Etats-Unis : 200 personnes contre l'expulsion d'une Mamie à Brooklyn

Tout le quartier s'est mobilisé pour empêcher l'expulsion de Mary Lee Ward.

Le 19 août dans la matinée, près de 200 personnes se sont rassemblées sur le trottoir devant le 320 Tompkins Avenue à Brooklyn. Nous ne bougerons pas. Ensemble nous nous battrons. Nous voulons le droit au logement ! Ce jour-là, le comité de soutien a gagné : l’huissier de justice a renoncé !


Depuis que sa maison a été vendue aux enchères il y a trois ans, cette grand-mère de 82 ans est menacée de se retrouver à la rue. Elle subit les conséquences de la crise des subprimes. Depuis l'été 2007, ces crédits hypothécaires pernicieux ont privé des milliers d'Américains de leur maison, victimes de prêteurs aux pratiques illégales.
Selon le New York Times, l’agence fédérale qui supervise le marché des prêts hypothécaires aux États-Unis allait porter plainte contre plus d'une douzaine de grandes banques. Ces organismes sont accusés d'avoir donné une image trompeuse de la qualité des prêts hypothécaires regroupés et vendus aux investisseurs durant la bulle immobilière.
En 2008, Mary Lee Ward a reçu un avis d’expulsion, mais ses soucis ont commencé dans les années 1990. Engluée dans une bataille judiciaire pour obtenir la garde de son arrière petite-fille, la grand-mère avait besoin d’argent pour payer un avocat. Elle a donc décidé, en 1995, d’hypothéquer sa maison à hauteur de 82 000 dollars (57 000 euros).
Son avocate, Karen Gagamelli, qui a fait une demande au procureur général pour enquêter sur ces sociétés frauduleuses, explique comment elles ont spéculé sur sa dette.
Au début des années 1990, un organisme de prêt immobilier aux pratiques peu scrupuleuses, Delta Funding, trouvait une grande partie de sa clientèle dans les quartiers new-yorkais les plus populaires, comme le Queens et Brooklyn. Delta Funding promettait à ses clients l’impossible. Un jour, Mary Lee Ward a donc reçu un courrier de Delta Funding disant que la société s’engageait à résoudre tous ses problèmes.
Elle devait recevoir la somme de 82 000 dollars pour l’hypothèque de sa maison, elle en a reçu 1000. Elle a alors multiplié les démarches, auprès du procureur de la ville et du Département de New York en charge du logement et du développement. Des gens l’ont aidé à écrire une lettre demandant l’annulation du prêt. La société a accusé réception de ce courrier mais elle n’a jamais annulé l’emprunt. Entre temps, la société Delta a dû mettre la clé sous la porte à cause de ses pratiques frauduleuses, mais l’hypothèque de Mary Lee Ward a continué de courir. Elle a été rachetée successivement par plusieurs banques.

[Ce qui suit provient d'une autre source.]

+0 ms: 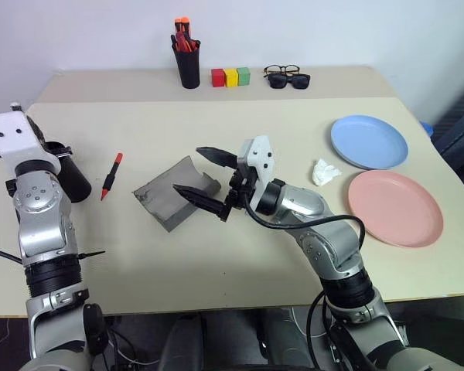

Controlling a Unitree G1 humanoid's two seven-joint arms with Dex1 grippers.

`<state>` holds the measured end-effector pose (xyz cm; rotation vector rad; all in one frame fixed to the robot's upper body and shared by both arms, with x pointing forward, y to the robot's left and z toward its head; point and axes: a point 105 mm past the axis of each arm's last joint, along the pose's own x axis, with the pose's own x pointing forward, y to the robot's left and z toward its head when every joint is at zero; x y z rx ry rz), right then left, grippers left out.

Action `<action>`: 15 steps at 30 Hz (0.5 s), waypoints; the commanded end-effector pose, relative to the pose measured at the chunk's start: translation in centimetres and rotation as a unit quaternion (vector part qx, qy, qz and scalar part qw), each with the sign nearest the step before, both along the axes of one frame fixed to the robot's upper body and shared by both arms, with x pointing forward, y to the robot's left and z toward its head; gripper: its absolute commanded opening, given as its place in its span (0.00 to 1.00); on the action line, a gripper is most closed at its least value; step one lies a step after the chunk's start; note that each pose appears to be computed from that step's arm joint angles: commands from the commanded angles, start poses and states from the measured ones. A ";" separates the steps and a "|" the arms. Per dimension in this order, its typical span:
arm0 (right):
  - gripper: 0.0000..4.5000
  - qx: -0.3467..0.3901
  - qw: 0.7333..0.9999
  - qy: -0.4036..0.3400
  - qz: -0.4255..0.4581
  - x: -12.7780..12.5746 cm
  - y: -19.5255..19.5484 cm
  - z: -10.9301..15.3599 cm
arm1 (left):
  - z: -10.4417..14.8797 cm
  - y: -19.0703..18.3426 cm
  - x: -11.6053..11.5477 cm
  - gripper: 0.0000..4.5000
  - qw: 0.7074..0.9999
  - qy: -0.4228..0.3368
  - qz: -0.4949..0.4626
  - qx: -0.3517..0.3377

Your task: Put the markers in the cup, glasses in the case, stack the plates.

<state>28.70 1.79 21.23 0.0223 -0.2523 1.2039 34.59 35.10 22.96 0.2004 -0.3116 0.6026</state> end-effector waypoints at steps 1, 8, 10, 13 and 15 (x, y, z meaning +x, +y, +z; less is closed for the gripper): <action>1.00 0.011 1.000 -0.023 0.001 -0.2 -0.2 1.0 | 1.3 0.2 -0.6 0.41 1.000 -0.029 0.007 0.009; 1.00 0.011 1.000 -0.017 -0.007 0.0 -0.5 0.9 | 4.3 -4.1 -0.5 0.41 0.990 -0.082 -0.111 0.005; 1.00 0.009 1.000 -0.016 -0.012 0.2 -0.8 0.7 | 4.5 -8.2 0.3 0.41 0.977 -0.054 -0.206 0.022; 1.00 0.005 1.000 -0.014 -0.016 0.4 -1.0 0.5 | 1.2 -10.2 1.8 0.53 0.971 0.077 -0.225 0.031; 1.00 0.003 1.000 -0.014 -0.017 0.5 -1.1 0.4 | -1.3 -9.7 2.5 0.71 0.967 0.163 -0.192 0.023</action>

L’expulsion de Mary Lee Ward est totalement illégale :

alors qu’une demande d’annulation avait été émise, l'emprunt n’a jamais été résilié. D'autre part, la dette est passée d’une société financière à une autre sans que le détenteur de l'emprunt soit mentionné. Or, la loi stipule que ce document est indispensable pour saisir un bien immobilier.

L’histoire de Mary Lee Ward est un symbole de la cupidité bancaire, un exemple des dérives financières qui ont eu des répercussions désastreuses.
Je voulais sauver mon arrière petite-fille qui allait être adoptée illégalement. Cela fait 18 ans maintenant et je ne l’ai jamais vue. Mais je n’avais pas assez d’argent pour défendre mon affaire, raconte-elle. J’ai vite compris que je ne pourrais pas rembourser l’emprunt, c’est pourquoi j’ai décidé de l’annuler au bout de 24 heures. Alors quand on m’a annoncé que ma maison allait être saisie en 1996, j’ai frappé à toutes les portes, j’ai tout essayé.
Heureusement, grâce à tous ceux qui me soutiennent, j’espère pouvoir garder ma maison et avoir un endroit pour l'accueillir un jour, ajoute t-elle émue.
Mary Lee Ward doit aujourd’hui 200 000 dollars (140 000 €), répartis entre les intérêts de l’emprunt, les frais d’avocats et des arriérés d’impôts. Sa maison a été vendue aux enchères en 2008 et achetée 345 000 dollars (242 000 €).